"""

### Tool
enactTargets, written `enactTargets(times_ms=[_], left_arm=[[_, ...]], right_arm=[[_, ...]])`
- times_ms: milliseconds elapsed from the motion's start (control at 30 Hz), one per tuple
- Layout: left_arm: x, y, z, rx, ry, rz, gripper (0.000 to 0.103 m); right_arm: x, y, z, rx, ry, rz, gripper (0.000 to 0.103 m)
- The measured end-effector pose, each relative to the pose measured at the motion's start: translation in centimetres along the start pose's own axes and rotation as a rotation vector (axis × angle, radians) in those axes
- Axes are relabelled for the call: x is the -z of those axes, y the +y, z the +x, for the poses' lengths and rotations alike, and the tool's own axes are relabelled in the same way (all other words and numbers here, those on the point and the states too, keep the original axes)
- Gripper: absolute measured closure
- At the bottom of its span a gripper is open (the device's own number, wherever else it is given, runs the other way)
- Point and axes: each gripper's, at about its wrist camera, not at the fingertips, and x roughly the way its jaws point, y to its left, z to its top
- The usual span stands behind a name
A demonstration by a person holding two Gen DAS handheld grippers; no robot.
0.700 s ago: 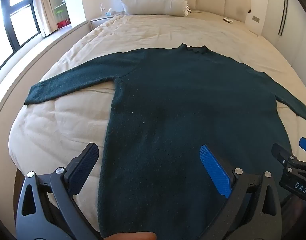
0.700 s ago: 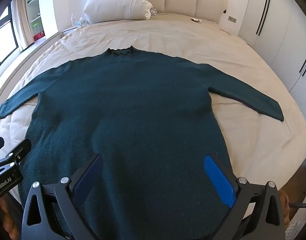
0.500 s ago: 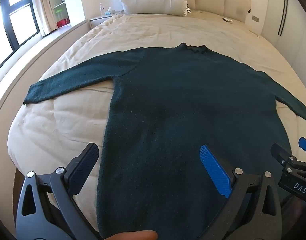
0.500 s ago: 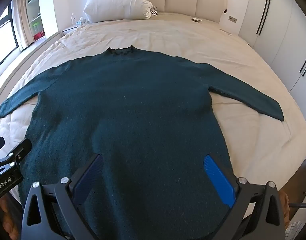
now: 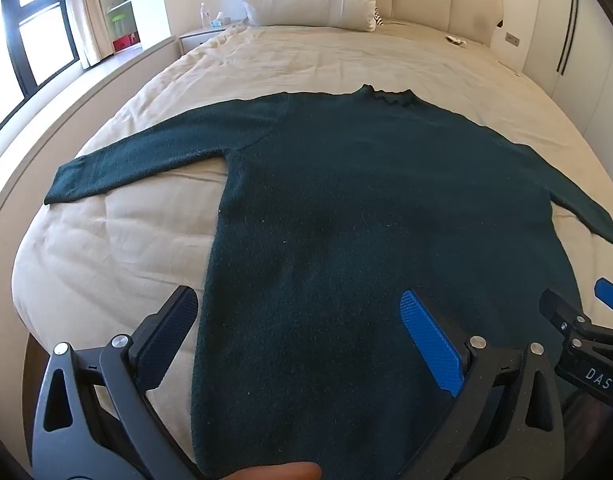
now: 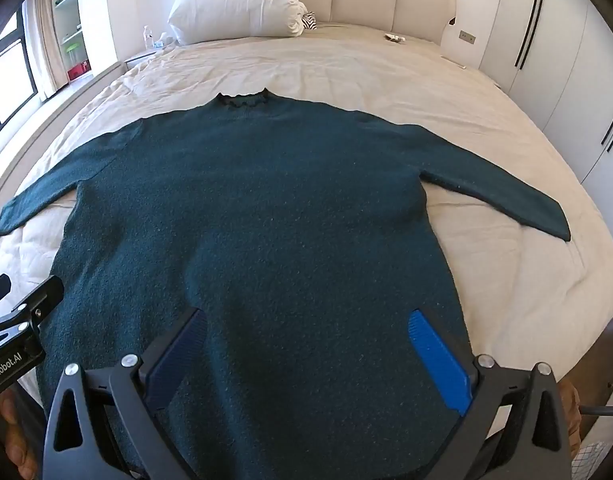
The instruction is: Fold small clothes
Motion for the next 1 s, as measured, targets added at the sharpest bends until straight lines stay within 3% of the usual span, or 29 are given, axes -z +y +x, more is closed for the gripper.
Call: enactTargets(times_ms=[1000], left_arm=[[0.93,-0.08,0.31,0.003,0.008,0.0,0.0]], right_arm=[[0.31,0.77,0.68,-0.018,0.02,0.013,0.0]])
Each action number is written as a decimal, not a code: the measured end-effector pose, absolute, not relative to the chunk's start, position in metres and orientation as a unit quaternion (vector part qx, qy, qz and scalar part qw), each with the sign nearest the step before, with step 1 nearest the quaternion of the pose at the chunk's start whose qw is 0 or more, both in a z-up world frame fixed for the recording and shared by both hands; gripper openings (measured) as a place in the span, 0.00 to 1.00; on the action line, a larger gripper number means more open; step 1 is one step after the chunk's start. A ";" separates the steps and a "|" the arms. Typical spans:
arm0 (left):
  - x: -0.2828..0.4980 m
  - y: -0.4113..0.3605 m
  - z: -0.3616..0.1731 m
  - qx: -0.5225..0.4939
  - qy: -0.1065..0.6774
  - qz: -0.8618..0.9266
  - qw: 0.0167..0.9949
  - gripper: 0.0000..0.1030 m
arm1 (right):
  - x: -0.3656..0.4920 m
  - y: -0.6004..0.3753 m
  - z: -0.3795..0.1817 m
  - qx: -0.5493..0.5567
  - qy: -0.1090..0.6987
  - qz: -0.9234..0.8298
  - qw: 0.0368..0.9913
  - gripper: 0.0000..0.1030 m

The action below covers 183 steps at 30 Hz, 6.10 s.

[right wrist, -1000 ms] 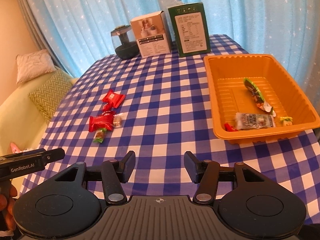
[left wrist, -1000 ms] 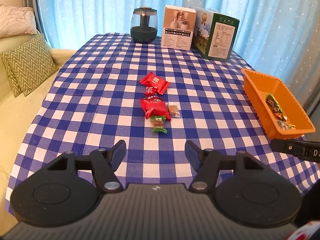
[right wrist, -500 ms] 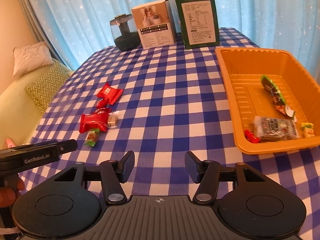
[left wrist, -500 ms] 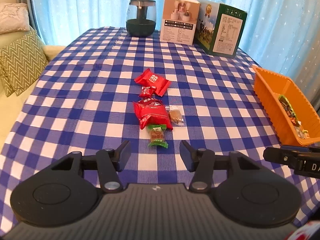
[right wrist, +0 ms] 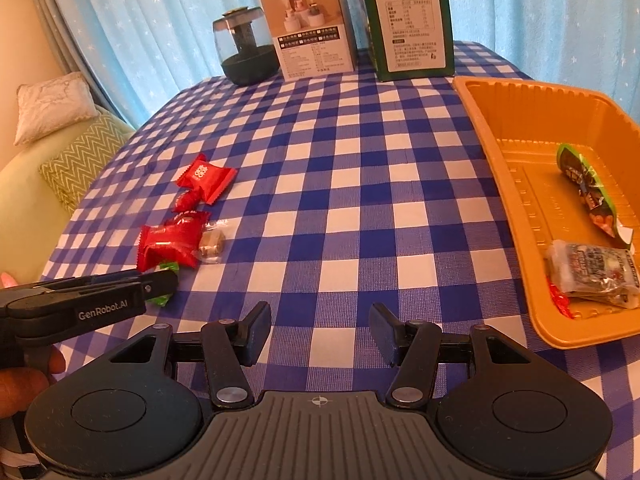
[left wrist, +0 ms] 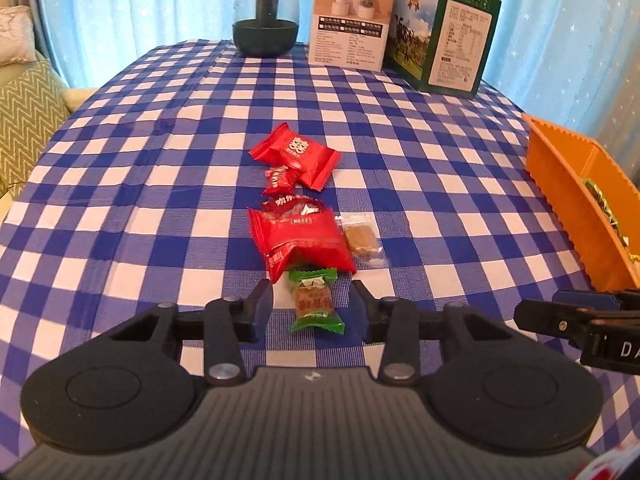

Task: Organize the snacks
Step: 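Grasp the green-wrapped candy with the left gripper while the right gripper grasps the clear-wrapped brown candy, then carry both candies over the orange tray and open both grippers, then withdraw both tools from the tray toward the red candies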

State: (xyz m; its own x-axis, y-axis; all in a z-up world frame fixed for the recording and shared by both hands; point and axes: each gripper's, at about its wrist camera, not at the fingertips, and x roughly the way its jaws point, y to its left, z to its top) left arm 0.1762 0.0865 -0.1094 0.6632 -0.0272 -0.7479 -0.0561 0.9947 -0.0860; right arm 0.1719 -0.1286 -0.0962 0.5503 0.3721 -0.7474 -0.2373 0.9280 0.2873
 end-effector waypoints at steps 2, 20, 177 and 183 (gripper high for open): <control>0.180 0.086 -0.113 -0.047 0.415 0.004 0.908 0.27 | 0.174 -0.127 -0.099 0.076 0.443 0.173 0.876 0.54; 0.154 0.108 -0.089 -0.063 0.403 0.030 0.913 0.17 | 0.203 -0.068 -0.096 0.046 0.410 0.234 0.880 0.54; 0.033 0.072 -0.002 -0.067 0.373 0.033 0.925 0.68 | 0.072 -0.196 -0.005 0.119 0.391 0.170 0.897 0.52; 0.034 0.087 -0.006 -0.071 0.375 0.044 0.923 0.70 | 0.079 -0.177 -0.009 0.085 0.396 0.189 0.895 0.54</control>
State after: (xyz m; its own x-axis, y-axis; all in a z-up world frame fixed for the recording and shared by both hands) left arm 0.0343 0.0873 -0.0056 0.7142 0.0291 -0.6993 -0.1351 0.9861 -0.0969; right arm 0.0788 -0.1771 -0.0088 0.6149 0.4059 -0.6762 -0.2710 0.9139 0.3021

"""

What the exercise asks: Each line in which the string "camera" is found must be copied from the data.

Response to the task:
- Point and axes: each gripper's, at about its wrist camera, not at the fingertips, and x roughly the way its jaws point, y to its left, z to its top
State: (xyz m; its own x-axis, y-axis; all in a z-up world frame fixed for the recording and shared by both hands; point and axes: each gripper's, at about its wrist camera, not at the fingertips, and x roughly the way its jaws point, y to its left, z to its top) left arm 0.1762 0.0865 -0.1094 0.6632 -0.0272 -0.7479 -0.0561 0.9947 -0.0860; right arm 0.1719 -0.1286 -0.0962 0.5503 0.3721 -0.7474 -0.2373 0.9280 0.2873

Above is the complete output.